Wenn jedes Gramm ein Erfolg ist

Neben einem Bettchen auf der Berner Neonatologie-Station hängt ein Bild eines Bären, angeschrieben mit«Kilobär». Das Frühchen hat ihn erst kürzlich erhalten: Nach mehreren Wochen im Brutkasten hat es endlich ein Kilo Gewicht auf die Waage gebracht. Noch immer ist es an eine Infusion angeschlossen, wird rund um die Uhr überwacht.

Die Eltern dürfen das Baby besuchen, wann sie wollen. Denn es wird noch lange im Spital bleiben müssen. Extrem Frühgeborene verbringen hier manchmal bis zu vier Monate. Trotzdem – oder genau deshalb – halten sich Eltern und Pflegepersonal auch an kleinen Fortschritten fest. Denn wenn ein Kind bei der Geburt nur etwas mehr wiegt als ein Päckchen Butter, ist jedes Gramm ein kleiner Erfolg.

Eltern dürfen ihr Kind in der Neonatologie-Station des Inselspitals rund um die Uhr besuchen. (Bild: Joël Hunn / NZZ)

Eltern dürfen ihr Kind in der Neonatologie-Station des Inselspitals rund um die Uhr besuchen. (Bild: Joël Hunn / NZZ)

War der Entscheid richtig?

Am Inselspital arbeiten Medizinethiker, welche die Eltern, Ärzte und Hebammen in besonders heiklen Situationen unterstützen. Beispielsweise, wenn sich die Eltern nicht einig sind. Oder wenn das Baby schon auf der Welt ist und es plötzlich erhebliche Komplikationen gibt. Dann sind auch Ärzte mal mit dem Entscheid überfordert, ob die lebenserhaltenden Massnahmen eingestellt werden sollen – obwohl sie regelmässig mit dem Tod konfrontiert sind.

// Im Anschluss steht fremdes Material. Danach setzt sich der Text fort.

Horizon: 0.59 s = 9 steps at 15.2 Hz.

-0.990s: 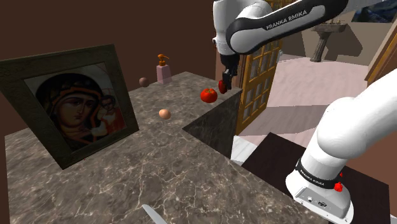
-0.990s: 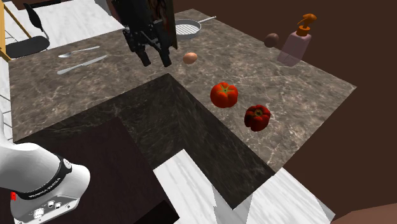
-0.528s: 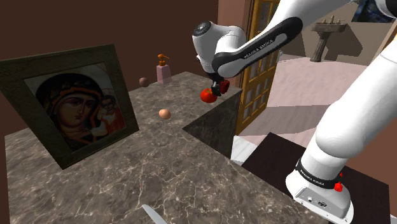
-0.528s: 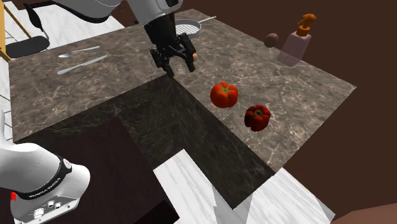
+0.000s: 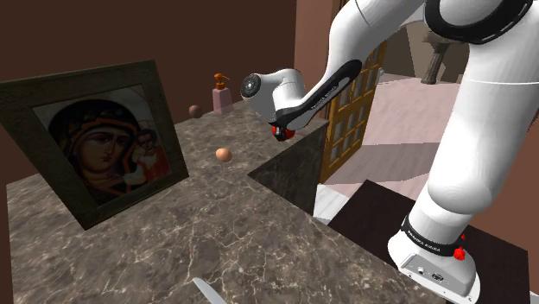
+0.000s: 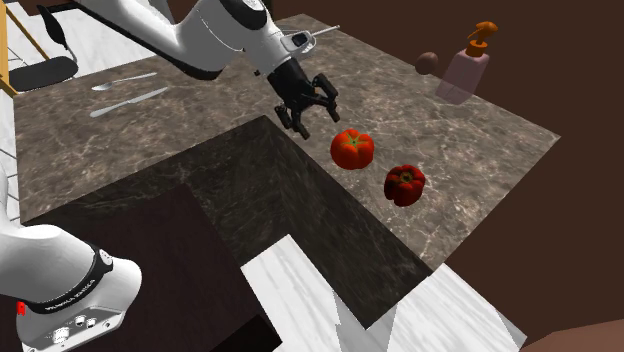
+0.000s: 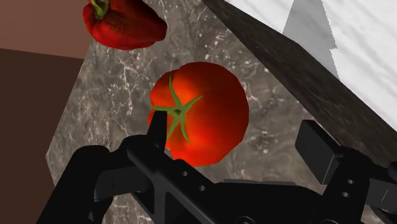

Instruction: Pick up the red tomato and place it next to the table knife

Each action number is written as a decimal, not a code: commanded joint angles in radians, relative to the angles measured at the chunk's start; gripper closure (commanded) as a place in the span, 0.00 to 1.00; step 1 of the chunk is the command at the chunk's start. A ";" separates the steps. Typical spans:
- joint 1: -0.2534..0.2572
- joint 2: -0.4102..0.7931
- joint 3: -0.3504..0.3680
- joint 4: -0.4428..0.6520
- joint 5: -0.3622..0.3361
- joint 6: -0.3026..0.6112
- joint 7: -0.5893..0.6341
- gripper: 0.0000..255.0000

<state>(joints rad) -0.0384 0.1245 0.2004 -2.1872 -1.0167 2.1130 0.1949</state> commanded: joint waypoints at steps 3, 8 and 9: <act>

«Für mich ist es ein Unterschied, ob ich ein Kind vor mir habe, das noch sein ganzes Leben vor sich haben könnte, oder einen älteren Menschen, der bereits ein erfülltes Leben hatte», sagt Humpl. Manchmal bleibe jedoch kaum Zeit für solche Überlegungen: «Im Geburtssaal muss ich einfach funktionieren und schnell handeln – Gedanken kann ich mir häufig erst später machen.»

Als dieses Jahr die Nachricht um die Welt ging, dass in den USA das leichteste Frühgeborene überlebt hat, kamen beim Neonatologen Erinnerungen hoch. Er musste an das kleinste Kind denken, bei dem er je lebenserhaltende Massnahmen getroffen hat. 330 Gramm war es schwer, die Mutter in der 23. Schwangerschaftswoche. Es hat es nicht geschafft. Humpl weiss aber auch: Für andere Kinder, die heute am Leben sind, hat er vielleicht die falsche Entscheidung getroffen.